Copy the lines exactly as they appear, starting with the first line of the records and ending with the line that contains "Segment each instance of the black".

■ **Saved data entries**
───
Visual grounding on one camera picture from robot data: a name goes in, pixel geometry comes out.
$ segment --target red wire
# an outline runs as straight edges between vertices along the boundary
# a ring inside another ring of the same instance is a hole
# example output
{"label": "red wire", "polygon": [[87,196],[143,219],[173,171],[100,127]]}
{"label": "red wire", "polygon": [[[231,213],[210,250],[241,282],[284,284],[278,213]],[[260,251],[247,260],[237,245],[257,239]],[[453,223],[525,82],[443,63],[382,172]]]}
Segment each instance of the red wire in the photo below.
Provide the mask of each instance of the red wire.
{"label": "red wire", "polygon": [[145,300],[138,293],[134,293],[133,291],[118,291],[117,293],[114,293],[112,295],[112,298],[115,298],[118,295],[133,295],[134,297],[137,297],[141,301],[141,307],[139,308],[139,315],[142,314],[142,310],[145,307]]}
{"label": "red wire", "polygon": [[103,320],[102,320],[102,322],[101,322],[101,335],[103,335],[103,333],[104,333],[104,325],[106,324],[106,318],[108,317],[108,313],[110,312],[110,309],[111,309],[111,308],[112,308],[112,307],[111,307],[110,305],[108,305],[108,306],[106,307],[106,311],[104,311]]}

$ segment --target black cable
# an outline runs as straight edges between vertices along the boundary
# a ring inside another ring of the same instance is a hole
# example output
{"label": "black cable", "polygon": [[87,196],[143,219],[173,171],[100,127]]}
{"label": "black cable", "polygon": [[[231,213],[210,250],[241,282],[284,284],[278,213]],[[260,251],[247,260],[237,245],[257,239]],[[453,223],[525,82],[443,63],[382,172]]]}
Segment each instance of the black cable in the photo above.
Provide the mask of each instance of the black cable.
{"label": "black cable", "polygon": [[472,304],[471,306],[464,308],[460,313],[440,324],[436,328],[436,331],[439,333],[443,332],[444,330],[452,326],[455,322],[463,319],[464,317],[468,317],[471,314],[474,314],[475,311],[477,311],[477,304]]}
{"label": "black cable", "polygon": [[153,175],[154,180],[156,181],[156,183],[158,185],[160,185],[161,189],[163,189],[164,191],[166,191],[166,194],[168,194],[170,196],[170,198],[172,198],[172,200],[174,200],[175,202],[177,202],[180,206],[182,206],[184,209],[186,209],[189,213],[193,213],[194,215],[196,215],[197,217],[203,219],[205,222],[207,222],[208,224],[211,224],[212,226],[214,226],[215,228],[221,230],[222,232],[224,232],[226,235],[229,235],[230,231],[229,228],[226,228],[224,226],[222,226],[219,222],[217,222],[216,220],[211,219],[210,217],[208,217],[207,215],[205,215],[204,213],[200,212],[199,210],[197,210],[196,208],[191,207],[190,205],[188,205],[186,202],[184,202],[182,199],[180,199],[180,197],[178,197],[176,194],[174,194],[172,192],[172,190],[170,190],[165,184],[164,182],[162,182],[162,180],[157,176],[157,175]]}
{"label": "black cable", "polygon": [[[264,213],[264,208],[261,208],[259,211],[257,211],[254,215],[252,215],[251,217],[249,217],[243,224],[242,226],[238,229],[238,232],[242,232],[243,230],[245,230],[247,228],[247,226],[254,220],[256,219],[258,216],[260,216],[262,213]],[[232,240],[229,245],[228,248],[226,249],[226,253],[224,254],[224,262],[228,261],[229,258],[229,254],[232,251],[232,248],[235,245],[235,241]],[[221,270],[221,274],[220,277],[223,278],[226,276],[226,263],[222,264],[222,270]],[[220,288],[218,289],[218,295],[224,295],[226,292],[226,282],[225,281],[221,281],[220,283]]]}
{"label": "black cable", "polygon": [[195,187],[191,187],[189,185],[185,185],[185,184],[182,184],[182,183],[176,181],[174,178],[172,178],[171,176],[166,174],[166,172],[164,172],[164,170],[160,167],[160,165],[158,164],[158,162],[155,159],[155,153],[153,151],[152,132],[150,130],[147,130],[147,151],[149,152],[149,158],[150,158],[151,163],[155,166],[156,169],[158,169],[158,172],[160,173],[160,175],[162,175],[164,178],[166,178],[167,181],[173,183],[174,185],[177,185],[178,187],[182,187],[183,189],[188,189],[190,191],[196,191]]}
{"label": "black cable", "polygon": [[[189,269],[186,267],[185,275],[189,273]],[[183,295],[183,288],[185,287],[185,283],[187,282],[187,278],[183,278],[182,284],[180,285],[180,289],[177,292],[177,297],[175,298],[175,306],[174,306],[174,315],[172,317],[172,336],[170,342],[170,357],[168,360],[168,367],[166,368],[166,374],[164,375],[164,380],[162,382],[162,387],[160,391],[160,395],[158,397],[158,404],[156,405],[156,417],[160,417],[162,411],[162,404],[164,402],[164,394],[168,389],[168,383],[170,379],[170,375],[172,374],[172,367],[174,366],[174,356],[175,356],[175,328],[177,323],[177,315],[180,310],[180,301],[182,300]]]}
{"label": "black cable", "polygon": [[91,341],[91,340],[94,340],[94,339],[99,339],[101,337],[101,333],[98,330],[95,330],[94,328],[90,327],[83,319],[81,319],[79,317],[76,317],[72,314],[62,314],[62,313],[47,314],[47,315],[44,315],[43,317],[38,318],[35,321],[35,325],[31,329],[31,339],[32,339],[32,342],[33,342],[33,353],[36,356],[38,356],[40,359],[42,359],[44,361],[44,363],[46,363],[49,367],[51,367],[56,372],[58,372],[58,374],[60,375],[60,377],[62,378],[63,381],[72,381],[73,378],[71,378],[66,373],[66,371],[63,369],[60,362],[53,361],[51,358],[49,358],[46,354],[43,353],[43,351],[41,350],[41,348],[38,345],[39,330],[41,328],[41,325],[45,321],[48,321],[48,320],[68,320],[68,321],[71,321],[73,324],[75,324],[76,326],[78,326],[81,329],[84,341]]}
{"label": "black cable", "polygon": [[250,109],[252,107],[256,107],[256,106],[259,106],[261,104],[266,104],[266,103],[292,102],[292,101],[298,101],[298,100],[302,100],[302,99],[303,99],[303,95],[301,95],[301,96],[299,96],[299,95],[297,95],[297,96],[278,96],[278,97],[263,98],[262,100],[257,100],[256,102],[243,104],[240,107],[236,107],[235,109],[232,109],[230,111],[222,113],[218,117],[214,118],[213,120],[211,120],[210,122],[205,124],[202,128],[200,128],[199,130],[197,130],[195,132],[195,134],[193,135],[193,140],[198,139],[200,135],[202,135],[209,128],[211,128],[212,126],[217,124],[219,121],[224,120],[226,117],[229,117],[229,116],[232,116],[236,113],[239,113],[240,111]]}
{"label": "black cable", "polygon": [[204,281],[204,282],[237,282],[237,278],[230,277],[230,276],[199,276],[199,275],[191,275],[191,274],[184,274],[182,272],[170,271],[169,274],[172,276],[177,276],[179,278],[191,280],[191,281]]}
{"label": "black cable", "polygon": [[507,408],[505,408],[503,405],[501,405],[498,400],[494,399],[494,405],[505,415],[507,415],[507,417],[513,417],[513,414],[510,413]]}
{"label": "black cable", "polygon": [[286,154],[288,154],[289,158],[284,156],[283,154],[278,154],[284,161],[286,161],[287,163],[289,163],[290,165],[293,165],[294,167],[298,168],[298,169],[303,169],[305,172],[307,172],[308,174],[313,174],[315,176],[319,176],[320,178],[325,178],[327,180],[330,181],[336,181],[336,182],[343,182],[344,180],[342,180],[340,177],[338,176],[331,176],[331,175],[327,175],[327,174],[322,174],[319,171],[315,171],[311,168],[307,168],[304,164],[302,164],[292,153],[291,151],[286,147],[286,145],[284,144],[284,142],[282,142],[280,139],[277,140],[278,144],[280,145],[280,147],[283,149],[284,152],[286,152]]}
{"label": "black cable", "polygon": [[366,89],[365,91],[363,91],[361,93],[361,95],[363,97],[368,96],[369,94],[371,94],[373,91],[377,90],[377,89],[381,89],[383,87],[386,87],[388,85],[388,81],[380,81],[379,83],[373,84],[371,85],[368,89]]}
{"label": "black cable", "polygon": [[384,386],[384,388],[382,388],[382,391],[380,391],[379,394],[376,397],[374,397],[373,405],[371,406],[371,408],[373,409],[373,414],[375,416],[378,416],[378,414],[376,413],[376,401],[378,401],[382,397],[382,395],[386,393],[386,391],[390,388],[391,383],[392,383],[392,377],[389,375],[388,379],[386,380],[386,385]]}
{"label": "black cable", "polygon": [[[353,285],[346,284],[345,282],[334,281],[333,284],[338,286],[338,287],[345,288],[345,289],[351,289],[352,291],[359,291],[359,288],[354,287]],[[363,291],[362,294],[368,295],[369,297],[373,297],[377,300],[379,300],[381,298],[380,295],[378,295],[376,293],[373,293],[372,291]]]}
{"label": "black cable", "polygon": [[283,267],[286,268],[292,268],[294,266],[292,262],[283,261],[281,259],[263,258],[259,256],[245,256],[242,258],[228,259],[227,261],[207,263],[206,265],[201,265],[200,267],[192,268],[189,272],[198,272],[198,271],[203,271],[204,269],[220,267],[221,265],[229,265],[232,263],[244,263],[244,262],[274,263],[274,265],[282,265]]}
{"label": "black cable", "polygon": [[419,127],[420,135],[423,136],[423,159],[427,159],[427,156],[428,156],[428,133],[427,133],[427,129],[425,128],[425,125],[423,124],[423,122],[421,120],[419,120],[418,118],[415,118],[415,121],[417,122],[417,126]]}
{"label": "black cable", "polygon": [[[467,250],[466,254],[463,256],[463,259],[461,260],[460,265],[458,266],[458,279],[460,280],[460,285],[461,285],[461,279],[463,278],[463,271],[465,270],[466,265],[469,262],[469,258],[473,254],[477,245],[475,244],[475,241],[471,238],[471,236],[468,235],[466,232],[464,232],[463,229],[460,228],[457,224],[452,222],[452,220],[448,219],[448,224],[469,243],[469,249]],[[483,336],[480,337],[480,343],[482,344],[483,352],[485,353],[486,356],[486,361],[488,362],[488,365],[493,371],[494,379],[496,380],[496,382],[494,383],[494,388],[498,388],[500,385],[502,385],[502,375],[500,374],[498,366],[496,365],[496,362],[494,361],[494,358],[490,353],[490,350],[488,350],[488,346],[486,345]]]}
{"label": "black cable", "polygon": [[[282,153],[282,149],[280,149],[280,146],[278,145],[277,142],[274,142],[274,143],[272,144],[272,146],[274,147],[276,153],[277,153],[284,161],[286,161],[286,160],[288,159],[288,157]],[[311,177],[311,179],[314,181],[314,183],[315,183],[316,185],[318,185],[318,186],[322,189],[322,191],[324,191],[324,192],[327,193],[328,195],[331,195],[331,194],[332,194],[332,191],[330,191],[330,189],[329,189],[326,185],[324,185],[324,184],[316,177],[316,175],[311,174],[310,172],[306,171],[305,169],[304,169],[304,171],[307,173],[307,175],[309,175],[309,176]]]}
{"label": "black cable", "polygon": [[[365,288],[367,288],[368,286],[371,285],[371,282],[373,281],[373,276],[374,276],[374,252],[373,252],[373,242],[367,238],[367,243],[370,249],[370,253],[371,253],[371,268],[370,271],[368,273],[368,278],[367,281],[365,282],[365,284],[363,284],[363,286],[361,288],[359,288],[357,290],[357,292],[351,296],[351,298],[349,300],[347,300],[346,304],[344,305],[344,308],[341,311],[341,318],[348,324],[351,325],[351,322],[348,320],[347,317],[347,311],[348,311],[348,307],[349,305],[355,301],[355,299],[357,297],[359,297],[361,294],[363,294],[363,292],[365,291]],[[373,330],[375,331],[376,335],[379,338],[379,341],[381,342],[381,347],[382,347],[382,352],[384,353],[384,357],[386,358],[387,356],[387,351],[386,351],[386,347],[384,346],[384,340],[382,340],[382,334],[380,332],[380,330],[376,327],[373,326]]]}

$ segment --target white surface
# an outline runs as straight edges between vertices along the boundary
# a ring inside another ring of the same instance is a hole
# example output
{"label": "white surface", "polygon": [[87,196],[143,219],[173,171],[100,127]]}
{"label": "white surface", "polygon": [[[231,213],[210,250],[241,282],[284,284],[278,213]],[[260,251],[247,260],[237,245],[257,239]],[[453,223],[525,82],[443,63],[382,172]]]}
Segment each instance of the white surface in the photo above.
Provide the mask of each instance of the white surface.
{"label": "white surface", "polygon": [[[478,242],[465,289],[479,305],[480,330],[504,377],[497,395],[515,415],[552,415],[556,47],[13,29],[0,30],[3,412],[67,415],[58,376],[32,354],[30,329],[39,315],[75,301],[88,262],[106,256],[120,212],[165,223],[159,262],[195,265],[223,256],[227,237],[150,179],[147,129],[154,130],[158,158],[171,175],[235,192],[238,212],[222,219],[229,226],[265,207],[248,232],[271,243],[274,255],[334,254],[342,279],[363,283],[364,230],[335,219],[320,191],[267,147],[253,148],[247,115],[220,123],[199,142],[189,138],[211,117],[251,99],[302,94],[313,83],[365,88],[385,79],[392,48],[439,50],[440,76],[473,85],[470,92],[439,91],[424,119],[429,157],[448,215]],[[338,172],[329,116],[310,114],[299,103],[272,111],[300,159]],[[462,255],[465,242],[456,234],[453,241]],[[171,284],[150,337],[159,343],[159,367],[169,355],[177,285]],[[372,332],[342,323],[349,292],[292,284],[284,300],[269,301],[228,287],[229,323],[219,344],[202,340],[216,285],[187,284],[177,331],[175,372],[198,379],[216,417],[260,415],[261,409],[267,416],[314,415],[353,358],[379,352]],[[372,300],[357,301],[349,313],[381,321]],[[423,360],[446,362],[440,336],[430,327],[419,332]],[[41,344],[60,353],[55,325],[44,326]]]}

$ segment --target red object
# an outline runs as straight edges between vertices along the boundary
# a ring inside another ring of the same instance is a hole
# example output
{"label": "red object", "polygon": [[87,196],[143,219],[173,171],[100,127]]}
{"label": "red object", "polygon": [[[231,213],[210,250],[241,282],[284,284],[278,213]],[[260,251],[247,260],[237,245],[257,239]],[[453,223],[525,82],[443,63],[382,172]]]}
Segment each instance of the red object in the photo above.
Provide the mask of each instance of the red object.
───
■ **Solution to the problem**
Visual grounding on one camera picture from robot data: a name goes in, pixel geometry comes out.
$ segment --target red wire
# an outline runs as straight edges between vertices along the boundary
# a ring inside another ring of the same instance is a hole
# example output
{"label": "red wire", "polygon": [[87,196],[143,219],[173,171],[100,127]]}
{"label": "red wire", "polygon": [[[231,213],[210,250],[241,282],[284,284],[278,213]],[[260,251],[247,260],[237,245],[257,239]],[[453,223],[525,82],[443,63],[382,172]]]}
Segment each instance of the red wire in the photo below.
Provide the mask of each instance of the red wire.
{"label": "red wire", "polygon": [[145,300],[138,293],[134,293],[133,291],[118,291],[117,293],[114,293],[112,295],[112,298],[115,298],[118,295],[133,295],[134,297],[137,297],[141,301],[141,307],[139,308],[139,315],[142,314],[142,310],[145,307]]}
{"label": "red wire", "polygon": [[103,320],[102,320],[102,322],[101,322],[101,335],[103,335],[103,333],[104,333],[104,325],[106,324],[106,318],[108,317],[108,313],[110,312],[110,309],[111,309],[111,308],[112,308],[112,307],[111,307],[110,305],[108,305],[108,306],[106,307],[106,311],[104,311]]}

$ segment --target black cable
# an outline runs as straight edges between vertices along the boundary
# a ring inside another ring of the same instance is a hole
# example output
{"label": "black cable", "polygon": [[87,196],[143,219],[173,171],[100,127]]}
{"label": "black cable", "polygon": [[[231,213],[210,250],[241,282],[284,284],[278,213]],[[260,251],[247,260],[237,245],[257,239]],[[453,223],[525,82],[443,63],[382,172]]]}
Segment each instance of the black cable in the photo above.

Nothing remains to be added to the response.